(Data records)
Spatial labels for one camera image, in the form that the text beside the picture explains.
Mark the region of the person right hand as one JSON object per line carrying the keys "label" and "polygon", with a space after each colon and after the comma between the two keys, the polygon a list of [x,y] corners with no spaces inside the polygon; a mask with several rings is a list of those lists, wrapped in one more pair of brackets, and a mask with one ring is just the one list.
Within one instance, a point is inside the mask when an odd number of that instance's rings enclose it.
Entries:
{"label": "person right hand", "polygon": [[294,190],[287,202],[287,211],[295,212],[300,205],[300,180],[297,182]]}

▶ [TASK INSTRUCTIONS]
Reproduce the data exactly, character for character.

▶ [TASK RESULT]
Spatial labels for one camera image, in the form that the text beside the picture explains.
Mark the region of the person right hand as one JSON object per line carrying the keys "label" and "polygon", with a space after each colon and after the comma between the two keys, the polygon a list of [x,y] corners with no spaces inside the polygon; a mask with several rings is a list of those lists, wrapped in one more pair of brackets, and a mask with one ring is just the one list.
Within one instance, a point is inside the mask when an odd number of that instance's rings enclose it.
Entries:
{"label": "person right hand", "polygon": [[294,190],[287,202],[287,211],[295,212],[300,205],[300,180],[297,182]]}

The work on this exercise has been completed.